Part 3 - General transitional provisions
Machinery transitional provisions that provide for the transfer of the Council staff, assets, liabilities and records from the Council to APRA. No equivalent provisions in the PHI Act.

Detailed explanation of new law

Schedule 1 - Consequential amendments

Commencement

11.6 The Consequential Amendment and Transitional Provisions Bill has multiple commencement dates. Sections 1 to 3 commence on Royal Assent. Division 1 of Schedule 1 and Part 2 of Schedule 1 commence at the same time as the Prudential Supervision Bill. Items 178-180 of Schedule 1 commence immediately after the commencement certain items of the Private Health Insurance Amendment Act 2015 or at same time as the Prudential Supervision Bill, whichever is the later date. Item 181 of Schedule 1 (which amends the Prudential Supervision Bill) commences either after the commencement of the Norfolk Island Legislation Amendment Act 2015 or the commencement of the Prudential Supervision Bill, whichever is the later date. Item 182 of Schedule 1 (which also amends the Prudential Supervision Bill) commences either after the commencement of the Acts and Instruments (Framework Reform) Act 2015, or the commencement of the Prudential Supervision Bill, whichever is the later date. Schedule 2 commences the day after Royal Assent.

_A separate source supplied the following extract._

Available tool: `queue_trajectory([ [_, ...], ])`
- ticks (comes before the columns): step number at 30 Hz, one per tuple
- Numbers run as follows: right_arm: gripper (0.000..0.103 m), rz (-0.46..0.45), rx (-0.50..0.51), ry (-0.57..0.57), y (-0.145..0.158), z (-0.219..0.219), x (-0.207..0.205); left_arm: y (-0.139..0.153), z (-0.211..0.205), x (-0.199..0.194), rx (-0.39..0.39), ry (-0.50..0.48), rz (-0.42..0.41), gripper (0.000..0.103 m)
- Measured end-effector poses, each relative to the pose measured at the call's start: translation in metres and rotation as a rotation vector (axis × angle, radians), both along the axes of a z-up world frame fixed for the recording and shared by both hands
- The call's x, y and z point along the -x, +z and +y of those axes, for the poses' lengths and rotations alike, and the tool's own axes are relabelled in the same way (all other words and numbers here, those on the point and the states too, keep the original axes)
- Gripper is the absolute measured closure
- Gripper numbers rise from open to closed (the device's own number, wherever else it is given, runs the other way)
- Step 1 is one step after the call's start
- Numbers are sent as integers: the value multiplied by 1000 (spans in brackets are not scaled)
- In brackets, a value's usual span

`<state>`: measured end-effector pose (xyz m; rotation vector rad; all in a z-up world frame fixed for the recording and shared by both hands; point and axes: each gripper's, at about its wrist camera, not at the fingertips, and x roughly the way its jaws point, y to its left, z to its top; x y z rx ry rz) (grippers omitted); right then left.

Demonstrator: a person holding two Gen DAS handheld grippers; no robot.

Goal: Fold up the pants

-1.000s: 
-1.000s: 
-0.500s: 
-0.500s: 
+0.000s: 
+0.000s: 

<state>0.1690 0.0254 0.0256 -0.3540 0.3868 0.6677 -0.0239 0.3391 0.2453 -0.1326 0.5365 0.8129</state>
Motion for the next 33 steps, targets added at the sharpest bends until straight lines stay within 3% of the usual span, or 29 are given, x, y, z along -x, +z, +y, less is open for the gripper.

Division 1 - Main amendments

APRA Act

11.7 The APRA Act establishes APRA, sets out secrecy obligations and provisions concerning certain aspects of the administration of levies, makes provision for other matters relating to the operations of APRA as an organisation, and outlines the broad functions and powers that APRA has as Australia's prudential regulator. The amendments to the APRA Act will:

ensure that information relating to private health insurers is subject to APRA's secrecy provision;
ensure APRA can collect data in relation to private health insurers under the FS(CoD) Act; and
contribute to bringing levies relating to private health insurers within APRA's levy framework.

11.8 The following definition has been inserted into the Dictionary in Schedule 1. [Schedule 1, Part 1, item 1]

Collapsed Insurer Special Account : see subsection 54F(1) (which establishes that Special Account, and is discussed further below).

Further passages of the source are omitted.